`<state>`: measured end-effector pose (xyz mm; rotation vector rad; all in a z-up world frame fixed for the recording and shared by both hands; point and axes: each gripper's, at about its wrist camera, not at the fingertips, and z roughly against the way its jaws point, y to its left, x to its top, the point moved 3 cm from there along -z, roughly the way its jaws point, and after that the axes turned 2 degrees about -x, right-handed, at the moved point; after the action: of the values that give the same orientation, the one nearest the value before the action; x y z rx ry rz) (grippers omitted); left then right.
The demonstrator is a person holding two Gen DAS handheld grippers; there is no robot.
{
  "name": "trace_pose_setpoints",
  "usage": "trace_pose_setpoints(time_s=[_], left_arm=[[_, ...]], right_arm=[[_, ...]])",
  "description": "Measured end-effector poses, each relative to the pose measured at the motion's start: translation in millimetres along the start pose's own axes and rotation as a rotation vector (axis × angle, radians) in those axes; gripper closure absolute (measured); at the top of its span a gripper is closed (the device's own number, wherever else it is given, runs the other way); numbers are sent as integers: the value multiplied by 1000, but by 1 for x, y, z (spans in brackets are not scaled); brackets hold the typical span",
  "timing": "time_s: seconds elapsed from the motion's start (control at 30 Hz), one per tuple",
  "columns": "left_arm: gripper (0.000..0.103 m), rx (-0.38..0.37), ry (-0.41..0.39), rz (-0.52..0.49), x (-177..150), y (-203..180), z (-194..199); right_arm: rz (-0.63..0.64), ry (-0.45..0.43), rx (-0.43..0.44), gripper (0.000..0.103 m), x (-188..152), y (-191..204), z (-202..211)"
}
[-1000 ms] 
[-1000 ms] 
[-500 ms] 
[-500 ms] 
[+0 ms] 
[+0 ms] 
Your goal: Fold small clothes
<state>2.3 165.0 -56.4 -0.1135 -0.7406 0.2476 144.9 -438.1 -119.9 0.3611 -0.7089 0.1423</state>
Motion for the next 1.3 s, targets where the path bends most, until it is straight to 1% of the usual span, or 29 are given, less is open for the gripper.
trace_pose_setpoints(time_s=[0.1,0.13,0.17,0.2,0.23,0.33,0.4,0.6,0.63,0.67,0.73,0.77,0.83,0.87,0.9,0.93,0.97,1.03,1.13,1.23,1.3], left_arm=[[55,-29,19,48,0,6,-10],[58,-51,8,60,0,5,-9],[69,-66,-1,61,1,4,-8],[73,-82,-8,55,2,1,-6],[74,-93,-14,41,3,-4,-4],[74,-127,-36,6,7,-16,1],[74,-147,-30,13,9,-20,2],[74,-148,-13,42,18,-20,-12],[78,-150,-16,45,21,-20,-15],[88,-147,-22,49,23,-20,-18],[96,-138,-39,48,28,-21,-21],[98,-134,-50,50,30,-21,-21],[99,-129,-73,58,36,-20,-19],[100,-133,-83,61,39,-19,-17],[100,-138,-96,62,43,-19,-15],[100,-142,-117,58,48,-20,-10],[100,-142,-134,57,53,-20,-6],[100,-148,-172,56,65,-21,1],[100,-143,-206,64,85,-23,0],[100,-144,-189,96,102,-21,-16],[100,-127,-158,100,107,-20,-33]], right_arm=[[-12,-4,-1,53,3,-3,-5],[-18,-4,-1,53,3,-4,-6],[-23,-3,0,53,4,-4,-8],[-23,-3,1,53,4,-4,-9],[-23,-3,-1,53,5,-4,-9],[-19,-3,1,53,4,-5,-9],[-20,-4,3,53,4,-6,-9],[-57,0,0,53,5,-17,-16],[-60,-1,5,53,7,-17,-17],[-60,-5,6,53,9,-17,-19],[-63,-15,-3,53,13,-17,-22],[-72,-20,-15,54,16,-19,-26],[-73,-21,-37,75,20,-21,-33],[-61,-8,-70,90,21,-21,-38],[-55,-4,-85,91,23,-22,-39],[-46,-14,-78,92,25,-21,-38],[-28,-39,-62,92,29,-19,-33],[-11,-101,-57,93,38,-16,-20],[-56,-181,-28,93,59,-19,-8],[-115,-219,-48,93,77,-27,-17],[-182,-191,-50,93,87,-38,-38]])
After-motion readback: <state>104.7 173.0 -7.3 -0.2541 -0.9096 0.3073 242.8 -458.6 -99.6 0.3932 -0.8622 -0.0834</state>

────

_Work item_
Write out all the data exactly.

_Result of the task_
`<state>`: measured end-effector pose (xyz mm; rotation vector rad; all in a z-up world frame fixed for the recording and shared by both hands; point and axes: each gripper's, at about its wrist camera, not at the fingertips, and z roughly against the way its jaws point, y to its left, x to its top, the point moved 3 cm from there along -z, roughly the way its jaws point, and after that the axes turned 2 degrees about -x, right-handed, at the moved point; after the action: of the values that give the same orientation, the one nearest the value before the action; x y z rx ry rz) (grippers omitted); left then right.
The demonstrator is a person holding two Gen DAS handheld grippers; there is no robot.
{
  "name": "trace_pose_setpoints",
  "usage": "trace_pose_setpoints(time_s=[_], left_arm=[[_, ...]], right_arm=[[_, ...]])",
  "description": "Measured end-effector poses, each relative to the pose measured at the motion's start: translation in millimetres along the start pose's own axes and rotation as a rotation vector (axis × angle, radians) in those axes; gripper closure absolute (measured); at the top of its span a gripper is closed (the device's own number, wherever else it is given, runs the other way); numbers are sent as integers: the value multiplied by 1000, but by 1 for x, y, z (spans in brackets are not scaled); brackets hold the typical span",
  "timing": "time_s: seconds elapsed from the motion's start (control at 30 Hz), one per tuple",
  "columns": "left_arm: gripper (0.000..0.103 m), rx (-0.38..0.37), ry (-0.41..0.39), rz (-0.52..0.49), x (-177..150), y (-203..180), z (-194..199); right_arm: rz (-0.63..0.64), ry (-0.45..0.43), rx (-0.43..0.44), gripper (0.000..0.103 m), x (-188..152), y (-191..204), z (-202..211)"
}
[-1000 ms] 
[-1000 ms] 
[-500 ms] 
[-500 ms] 
[+0 ms] 
[+0 ms] 
Your goal: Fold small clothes
<state>2.3 165.0 -56.4 -0.1135 -0.7406 0.2476 144.9 -438.1 -119.9 0.3611 -0.7089 0.1423</state>
Motion for the next 1.3 s, targets where the path bends most, until it is straight to 1% of the usual span, or 29 are given, less is open for the gripper.
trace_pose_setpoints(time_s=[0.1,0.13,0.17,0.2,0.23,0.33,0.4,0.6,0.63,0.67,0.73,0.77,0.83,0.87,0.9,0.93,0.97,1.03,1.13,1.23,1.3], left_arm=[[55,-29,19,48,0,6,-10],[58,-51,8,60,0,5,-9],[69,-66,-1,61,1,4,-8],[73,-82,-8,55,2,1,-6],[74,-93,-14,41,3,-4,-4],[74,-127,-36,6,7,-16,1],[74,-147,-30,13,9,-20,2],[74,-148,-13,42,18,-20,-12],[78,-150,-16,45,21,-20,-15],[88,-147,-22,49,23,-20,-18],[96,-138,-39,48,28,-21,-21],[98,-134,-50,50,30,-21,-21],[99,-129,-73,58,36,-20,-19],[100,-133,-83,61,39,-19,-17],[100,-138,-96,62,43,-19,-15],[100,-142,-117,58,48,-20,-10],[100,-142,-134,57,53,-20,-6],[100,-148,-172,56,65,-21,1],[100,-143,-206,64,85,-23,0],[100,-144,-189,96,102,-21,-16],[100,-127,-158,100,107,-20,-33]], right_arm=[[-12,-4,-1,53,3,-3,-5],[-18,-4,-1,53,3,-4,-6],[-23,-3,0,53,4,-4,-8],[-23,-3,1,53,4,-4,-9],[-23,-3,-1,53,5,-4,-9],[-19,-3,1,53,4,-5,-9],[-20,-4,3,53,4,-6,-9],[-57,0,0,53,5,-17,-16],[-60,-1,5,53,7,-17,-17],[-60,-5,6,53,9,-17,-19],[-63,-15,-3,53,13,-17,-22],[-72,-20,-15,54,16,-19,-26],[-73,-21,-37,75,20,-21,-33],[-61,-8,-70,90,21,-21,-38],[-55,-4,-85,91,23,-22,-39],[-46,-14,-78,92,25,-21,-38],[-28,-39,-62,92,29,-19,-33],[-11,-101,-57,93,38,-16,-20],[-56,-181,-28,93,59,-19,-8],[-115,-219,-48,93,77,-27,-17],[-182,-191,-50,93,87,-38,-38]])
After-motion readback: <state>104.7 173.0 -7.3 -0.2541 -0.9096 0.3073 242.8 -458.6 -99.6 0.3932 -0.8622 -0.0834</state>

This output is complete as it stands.